Projects that haven’t yet been given a final go-ahead by Suncor’s board are being deferred, such as expansions to the MacKay River project in northeastern Alberta and the White Rose development off the east coast.
But major projects under construction such as the $13.5-billion Fort Hills mine north of Fort McMurray, Alberta are moving ahead as planned.
However, Alberta’s premier disputed the Conference Board’s predictions that his province could slip into recession.
“I didn’t find their analysis to be particularly cogent to be frank, and the opinion that they put forward is an outlier among all of the other opinions that have been put forward by every one of Canada’s chartered banks,” Jim Prentice said during a press conference Tuesday. “And by other respected forecasters.”
Prentice, however, warned Albertans they face several difficult years in response to low oil prices. He said it’s a very different situation than the 2008 global financial crisis, when Canada avoided the worst effects because of a strong financial system.
The deputy head of Canada’s central bank, Timothy Lane, said if crude prices persist, they will significantly discourage investment in the oil sector, which he said accounts for about 3 percent of Canada’s gross domestic product. The central bank said that low oil and commodity prices are putting the Canadian economy’s post-recession recovery at risk.
His remarks follow Bank of Canada governor Stephen Poloz’s statement last month that low oil prices could knock 0.3 percentage points off the pace of economic growth.
Last year, Alberta’s economy grew by 3.9 percent, according the province’s website. Alberta has led all of Canada’s provinces in GDP growth over the past two decades, due in large part to its oil industry revenues.
But Hodgson said that could easily change. Even if oil prices rebound to $65 per barrel, he forecasts that investment, profits and consumer spending will be down.
Already, Calgary-based Canadian Natural Resources Limited, an oil and gas exploration, development and production company, announced this week that it will spend $2.4 billion less than expected this year. Other Canadian energy companies such as Cenovus and Husky Energy have also recently announced reduced capital budgets.
Canadian oil firm to cut 1,000 jobs, curb spending (1/13/15)
HOUSTON – Canadian oil sands firm Suncor Energy said Tuesday it plans to cut 1,000 jobs, primarily contract positions, as it trims $1 billion out of its investment plans this year.
It’s also gutting its operational expenses by $600 million to $800 million over the next two years. Suncor is the latest to burn off budget fat as petroleum prices crash, joining peers like Canadian Natural Resources, which said this week it anticipates a $2 billion spending cut of its own.
“Cost management has been an ongoing focus, with successful efforts to reduce both capital and operating costs well underway before the decline in oil prices,” Suncor CEO Steve Williams said in a written statement. “However, in today’s low crude price environment, it’s essential we accelerate this work.”

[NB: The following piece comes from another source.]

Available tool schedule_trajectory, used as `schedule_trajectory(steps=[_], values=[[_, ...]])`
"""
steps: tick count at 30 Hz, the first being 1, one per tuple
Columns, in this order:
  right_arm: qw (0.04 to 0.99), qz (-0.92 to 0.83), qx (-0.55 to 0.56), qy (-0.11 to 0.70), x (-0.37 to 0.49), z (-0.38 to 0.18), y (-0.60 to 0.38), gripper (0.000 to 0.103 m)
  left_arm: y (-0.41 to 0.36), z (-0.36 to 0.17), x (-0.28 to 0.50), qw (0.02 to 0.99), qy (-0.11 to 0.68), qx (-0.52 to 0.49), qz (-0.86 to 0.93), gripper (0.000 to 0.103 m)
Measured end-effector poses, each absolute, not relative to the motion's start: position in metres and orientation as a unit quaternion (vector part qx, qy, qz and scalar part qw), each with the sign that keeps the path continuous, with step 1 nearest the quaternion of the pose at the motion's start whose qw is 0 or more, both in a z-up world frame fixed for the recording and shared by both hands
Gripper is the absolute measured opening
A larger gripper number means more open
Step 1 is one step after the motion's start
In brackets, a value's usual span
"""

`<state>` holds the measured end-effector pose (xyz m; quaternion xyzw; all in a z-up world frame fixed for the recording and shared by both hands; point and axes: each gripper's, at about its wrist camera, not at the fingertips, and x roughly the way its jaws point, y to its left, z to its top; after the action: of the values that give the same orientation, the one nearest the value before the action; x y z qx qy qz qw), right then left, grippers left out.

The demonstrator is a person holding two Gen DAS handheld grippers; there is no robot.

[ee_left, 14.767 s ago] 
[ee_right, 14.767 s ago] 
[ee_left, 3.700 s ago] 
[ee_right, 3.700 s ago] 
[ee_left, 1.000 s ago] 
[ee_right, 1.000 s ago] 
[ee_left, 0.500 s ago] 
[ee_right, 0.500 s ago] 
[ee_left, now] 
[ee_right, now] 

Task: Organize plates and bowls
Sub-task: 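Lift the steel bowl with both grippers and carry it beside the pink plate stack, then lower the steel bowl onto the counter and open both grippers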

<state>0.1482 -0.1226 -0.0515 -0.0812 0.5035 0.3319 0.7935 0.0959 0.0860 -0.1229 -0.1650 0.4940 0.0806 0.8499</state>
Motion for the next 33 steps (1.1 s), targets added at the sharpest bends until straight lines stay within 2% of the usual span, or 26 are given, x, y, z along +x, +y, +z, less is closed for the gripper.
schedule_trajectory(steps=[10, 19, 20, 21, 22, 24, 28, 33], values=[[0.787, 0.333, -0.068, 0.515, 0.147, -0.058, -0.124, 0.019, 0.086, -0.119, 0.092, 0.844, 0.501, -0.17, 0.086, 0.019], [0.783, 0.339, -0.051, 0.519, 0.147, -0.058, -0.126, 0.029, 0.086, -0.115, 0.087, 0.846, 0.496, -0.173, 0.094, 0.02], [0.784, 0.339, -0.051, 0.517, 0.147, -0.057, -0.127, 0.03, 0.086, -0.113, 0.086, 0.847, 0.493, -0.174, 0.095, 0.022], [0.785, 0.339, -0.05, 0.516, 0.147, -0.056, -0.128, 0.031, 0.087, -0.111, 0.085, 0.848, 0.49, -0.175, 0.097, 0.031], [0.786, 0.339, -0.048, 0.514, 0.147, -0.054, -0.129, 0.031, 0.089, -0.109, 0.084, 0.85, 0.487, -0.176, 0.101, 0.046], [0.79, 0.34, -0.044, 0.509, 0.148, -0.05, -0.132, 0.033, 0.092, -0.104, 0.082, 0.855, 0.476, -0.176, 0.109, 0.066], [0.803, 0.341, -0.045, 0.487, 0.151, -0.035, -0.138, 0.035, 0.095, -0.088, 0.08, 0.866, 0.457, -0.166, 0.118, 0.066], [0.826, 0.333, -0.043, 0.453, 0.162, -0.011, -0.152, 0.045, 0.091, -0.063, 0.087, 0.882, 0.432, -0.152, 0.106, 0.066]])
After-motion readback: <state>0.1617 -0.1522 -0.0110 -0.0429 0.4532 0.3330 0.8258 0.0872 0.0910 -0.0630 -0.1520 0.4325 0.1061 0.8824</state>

That involves deferring some oil projects and implementing a hiring freeze for non-critical jobs. The Calgary-based firm said it expects to produce from its oil sands operations 540,000 to 585,000 barrels of oil a day this year. Despite the budget cut, Suncor’s projections for its oil production remains unchanged from prior estimates, it said.
Andrew the price of oil will eventually come back (it always does) and Suncor along with the other energy stocks will rise again. Put your shares on a shelf and forget about them for the time being. I originally bought in to SU back when it was $27.70 CDN and I still have those shares, if this dips down to near those levels again I will double down.
Look back at my posts... I have been working for Suncor Energy off and on for the past 5 years on various contract roles, this Wednesday I will be leaving Suncor and moving over to help Husky startup their Sunrise SAGD project.
The small players are shelving expansion plans in the Athabasca Oilsands region right now, but the big boys are forging on with current plans.
Suncor Fort Hills $14.7 billion project is still a go and construction is moving ahead as planned.